Source data
· · · ·

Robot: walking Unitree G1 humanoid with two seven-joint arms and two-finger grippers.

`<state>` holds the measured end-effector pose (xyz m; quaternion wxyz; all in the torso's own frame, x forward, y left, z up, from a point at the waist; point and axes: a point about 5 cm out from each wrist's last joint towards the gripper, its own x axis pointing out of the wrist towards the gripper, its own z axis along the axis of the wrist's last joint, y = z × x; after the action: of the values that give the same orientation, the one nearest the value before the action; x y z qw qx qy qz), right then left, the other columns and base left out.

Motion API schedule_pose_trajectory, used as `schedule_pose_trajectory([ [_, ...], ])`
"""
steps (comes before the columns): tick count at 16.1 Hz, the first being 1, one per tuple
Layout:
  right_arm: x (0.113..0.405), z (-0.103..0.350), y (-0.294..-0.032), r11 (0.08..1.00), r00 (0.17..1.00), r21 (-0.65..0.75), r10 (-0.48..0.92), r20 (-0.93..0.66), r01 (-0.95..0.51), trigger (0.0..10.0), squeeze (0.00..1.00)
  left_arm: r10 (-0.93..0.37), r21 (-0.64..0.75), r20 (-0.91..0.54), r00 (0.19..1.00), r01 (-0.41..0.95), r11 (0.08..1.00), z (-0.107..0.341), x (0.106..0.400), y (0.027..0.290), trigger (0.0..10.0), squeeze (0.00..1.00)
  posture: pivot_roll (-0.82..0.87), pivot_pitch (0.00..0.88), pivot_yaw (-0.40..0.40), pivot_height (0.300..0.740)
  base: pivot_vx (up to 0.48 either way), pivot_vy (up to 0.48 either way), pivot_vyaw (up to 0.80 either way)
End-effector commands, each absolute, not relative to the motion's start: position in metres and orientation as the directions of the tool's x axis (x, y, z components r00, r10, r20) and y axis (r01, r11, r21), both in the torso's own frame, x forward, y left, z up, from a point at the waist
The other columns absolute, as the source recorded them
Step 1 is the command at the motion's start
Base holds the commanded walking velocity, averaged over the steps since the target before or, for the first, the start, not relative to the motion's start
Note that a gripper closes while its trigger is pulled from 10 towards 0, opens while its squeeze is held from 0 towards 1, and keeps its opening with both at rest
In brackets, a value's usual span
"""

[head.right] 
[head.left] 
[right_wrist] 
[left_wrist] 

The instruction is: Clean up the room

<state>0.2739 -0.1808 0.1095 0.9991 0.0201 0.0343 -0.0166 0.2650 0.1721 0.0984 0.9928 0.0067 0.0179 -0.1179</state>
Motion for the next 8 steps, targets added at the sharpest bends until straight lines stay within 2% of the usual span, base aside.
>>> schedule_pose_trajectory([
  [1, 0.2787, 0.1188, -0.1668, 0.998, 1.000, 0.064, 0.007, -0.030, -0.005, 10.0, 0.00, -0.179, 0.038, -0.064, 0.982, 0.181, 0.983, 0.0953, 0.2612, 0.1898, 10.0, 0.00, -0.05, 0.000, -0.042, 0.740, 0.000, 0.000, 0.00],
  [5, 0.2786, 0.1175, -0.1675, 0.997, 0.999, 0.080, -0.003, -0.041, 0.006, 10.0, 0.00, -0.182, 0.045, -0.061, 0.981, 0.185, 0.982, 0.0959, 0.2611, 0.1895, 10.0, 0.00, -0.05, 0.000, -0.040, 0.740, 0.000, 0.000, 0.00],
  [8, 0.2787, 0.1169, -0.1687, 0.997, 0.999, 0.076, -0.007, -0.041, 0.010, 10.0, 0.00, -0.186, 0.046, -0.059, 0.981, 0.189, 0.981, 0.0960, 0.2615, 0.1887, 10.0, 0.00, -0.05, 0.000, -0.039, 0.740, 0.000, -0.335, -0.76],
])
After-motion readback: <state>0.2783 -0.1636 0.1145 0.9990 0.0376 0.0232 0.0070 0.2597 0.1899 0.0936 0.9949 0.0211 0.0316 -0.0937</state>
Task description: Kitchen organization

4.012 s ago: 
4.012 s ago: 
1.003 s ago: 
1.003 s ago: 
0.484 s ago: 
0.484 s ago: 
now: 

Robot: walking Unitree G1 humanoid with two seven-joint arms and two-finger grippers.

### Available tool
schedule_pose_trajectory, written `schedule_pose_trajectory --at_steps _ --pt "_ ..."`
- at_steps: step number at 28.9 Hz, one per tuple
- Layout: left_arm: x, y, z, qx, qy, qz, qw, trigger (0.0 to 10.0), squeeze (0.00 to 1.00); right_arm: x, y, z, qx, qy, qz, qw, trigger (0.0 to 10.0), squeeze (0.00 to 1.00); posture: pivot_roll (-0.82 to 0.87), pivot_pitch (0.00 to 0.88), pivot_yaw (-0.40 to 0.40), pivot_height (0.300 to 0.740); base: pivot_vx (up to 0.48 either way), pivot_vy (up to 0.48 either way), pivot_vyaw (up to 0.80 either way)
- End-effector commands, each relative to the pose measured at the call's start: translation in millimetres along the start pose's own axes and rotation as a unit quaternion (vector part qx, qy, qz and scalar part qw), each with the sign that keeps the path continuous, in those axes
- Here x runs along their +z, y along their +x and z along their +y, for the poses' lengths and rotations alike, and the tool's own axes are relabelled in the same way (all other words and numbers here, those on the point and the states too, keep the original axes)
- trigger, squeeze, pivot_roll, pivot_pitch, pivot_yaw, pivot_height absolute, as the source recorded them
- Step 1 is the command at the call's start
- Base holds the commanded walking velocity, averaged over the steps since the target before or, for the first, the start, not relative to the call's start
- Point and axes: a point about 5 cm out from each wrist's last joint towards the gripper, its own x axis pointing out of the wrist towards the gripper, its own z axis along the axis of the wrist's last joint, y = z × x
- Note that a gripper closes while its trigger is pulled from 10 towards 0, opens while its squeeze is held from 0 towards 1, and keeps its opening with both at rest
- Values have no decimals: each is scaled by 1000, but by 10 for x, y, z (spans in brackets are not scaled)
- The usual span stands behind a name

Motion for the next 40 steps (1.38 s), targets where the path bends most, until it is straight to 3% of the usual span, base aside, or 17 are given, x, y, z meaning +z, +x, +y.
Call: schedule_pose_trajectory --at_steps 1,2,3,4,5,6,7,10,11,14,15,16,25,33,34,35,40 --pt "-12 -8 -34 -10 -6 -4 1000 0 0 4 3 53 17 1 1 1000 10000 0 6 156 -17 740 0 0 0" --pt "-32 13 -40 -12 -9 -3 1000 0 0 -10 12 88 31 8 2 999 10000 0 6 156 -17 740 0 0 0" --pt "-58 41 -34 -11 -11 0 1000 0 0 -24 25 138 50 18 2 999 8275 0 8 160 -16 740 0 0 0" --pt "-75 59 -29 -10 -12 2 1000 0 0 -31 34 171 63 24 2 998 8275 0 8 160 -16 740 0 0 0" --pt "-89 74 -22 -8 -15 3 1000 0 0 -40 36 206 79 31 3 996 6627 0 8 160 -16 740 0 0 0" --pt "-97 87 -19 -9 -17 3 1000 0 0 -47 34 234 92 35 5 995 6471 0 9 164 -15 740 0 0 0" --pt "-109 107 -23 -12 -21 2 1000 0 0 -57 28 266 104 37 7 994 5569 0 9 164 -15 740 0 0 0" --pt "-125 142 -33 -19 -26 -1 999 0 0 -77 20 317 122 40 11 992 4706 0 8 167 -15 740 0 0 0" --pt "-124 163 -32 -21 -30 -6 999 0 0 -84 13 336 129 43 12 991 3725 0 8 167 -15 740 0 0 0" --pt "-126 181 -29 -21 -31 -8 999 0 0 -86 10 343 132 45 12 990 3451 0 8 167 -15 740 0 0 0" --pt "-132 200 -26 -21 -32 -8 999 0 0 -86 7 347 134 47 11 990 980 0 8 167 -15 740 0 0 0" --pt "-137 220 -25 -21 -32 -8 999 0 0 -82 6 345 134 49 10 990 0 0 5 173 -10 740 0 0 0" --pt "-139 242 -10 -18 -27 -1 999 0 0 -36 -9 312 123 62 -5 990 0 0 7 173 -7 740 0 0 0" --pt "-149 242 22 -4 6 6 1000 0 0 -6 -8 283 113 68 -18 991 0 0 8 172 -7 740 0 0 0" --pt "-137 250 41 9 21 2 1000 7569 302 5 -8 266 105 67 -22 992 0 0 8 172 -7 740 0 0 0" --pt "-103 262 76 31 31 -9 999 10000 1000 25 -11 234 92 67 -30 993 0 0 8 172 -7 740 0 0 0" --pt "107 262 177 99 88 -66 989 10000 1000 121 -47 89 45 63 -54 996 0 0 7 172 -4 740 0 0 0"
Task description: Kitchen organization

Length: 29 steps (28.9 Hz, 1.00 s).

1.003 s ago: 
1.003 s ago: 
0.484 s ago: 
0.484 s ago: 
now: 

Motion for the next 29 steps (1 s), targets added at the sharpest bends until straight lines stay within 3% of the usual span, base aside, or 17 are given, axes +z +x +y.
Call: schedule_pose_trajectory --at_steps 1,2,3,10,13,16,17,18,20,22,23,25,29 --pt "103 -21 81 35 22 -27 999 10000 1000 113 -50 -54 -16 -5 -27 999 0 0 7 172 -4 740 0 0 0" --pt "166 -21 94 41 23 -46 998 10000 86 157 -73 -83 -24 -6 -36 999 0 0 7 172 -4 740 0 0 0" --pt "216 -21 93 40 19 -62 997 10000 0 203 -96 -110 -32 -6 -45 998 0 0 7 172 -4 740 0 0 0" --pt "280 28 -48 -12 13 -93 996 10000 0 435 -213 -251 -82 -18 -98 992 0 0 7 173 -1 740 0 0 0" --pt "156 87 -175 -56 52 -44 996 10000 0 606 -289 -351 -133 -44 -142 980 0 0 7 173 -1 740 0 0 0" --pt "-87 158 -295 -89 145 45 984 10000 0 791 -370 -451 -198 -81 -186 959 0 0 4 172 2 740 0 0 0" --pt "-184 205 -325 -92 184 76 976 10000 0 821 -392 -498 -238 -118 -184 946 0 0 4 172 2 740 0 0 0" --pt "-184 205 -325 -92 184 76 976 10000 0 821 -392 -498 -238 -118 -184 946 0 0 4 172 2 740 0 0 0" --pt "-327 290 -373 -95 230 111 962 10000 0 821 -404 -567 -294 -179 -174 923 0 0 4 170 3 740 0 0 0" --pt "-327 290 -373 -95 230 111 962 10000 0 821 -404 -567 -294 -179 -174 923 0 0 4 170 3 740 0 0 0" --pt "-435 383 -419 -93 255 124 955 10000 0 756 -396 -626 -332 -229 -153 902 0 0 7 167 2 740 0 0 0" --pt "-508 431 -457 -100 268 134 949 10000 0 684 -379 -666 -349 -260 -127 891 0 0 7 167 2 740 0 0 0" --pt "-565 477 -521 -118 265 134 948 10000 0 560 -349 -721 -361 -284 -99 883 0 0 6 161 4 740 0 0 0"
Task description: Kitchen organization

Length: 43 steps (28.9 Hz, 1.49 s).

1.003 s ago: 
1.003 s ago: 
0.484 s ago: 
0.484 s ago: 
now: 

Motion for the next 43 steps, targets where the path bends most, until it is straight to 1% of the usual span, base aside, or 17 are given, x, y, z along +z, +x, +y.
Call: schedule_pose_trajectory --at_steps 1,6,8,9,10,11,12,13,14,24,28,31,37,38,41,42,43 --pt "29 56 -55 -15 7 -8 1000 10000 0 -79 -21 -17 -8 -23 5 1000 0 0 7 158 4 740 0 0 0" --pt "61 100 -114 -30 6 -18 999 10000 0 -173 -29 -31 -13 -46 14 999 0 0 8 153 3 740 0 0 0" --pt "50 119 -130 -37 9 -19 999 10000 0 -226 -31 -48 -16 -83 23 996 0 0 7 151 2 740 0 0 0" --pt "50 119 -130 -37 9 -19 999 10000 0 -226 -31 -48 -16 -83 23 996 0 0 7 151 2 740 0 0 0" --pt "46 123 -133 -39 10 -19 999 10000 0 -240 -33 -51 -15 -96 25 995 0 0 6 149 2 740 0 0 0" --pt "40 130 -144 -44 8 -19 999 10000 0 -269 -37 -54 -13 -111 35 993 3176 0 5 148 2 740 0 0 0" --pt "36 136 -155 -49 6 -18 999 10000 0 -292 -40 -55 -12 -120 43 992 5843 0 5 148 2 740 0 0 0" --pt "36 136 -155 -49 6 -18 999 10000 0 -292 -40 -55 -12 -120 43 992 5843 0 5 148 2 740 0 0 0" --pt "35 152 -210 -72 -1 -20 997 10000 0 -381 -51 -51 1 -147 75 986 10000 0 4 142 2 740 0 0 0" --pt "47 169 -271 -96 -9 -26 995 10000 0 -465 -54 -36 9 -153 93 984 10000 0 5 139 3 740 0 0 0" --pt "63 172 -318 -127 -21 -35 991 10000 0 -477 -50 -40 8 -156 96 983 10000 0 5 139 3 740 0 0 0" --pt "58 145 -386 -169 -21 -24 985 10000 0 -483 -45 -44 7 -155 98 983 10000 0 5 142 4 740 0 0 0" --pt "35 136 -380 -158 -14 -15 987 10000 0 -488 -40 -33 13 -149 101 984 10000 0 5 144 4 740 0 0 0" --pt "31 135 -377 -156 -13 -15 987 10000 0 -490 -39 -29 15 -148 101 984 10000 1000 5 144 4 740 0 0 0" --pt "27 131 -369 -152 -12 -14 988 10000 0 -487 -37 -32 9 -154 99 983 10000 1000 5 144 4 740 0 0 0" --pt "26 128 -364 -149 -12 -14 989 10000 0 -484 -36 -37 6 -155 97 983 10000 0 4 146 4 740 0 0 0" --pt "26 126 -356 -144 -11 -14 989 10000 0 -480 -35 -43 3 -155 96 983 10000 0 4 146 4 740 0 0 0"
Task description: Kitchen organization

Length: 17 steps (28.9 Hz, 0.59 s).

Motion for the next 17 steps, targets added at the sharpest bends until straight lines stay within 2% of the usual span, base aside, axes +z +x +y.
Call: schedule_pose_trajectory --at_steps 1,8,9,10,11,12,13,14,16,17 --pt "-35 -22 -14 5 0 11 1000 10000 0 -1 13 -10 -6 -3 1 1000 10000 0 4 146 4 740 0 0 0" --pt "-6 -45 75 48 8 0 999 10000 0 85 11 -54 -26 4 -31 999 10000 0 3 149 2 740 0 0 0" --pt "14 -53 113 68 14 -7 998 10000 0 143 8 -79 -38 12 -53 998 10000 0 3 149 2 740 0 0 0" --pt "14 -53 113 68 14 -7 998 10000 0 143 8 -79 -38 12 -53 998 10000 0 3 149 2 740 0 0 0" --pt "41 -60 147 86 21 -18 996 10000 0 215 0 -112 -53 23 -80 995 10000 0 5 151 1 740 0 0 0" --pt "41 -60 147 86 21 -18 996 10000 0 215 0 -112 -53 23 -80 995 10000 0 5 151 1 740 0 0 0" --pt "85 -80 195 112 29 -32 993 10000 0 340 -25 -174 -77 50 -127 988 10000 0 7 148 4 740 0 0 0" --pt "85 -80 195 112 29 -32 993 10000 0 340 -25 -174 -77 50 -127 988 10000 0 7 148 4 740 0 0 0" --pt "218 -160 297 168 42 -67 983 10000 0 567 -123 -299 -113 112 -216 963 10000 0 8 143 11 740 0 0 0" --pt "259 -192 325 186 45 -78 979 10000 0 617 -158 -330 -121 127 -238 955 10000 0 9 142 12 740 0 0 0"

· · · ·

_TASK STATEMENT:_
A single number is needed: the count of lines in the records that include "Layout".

_ANSWER:_
2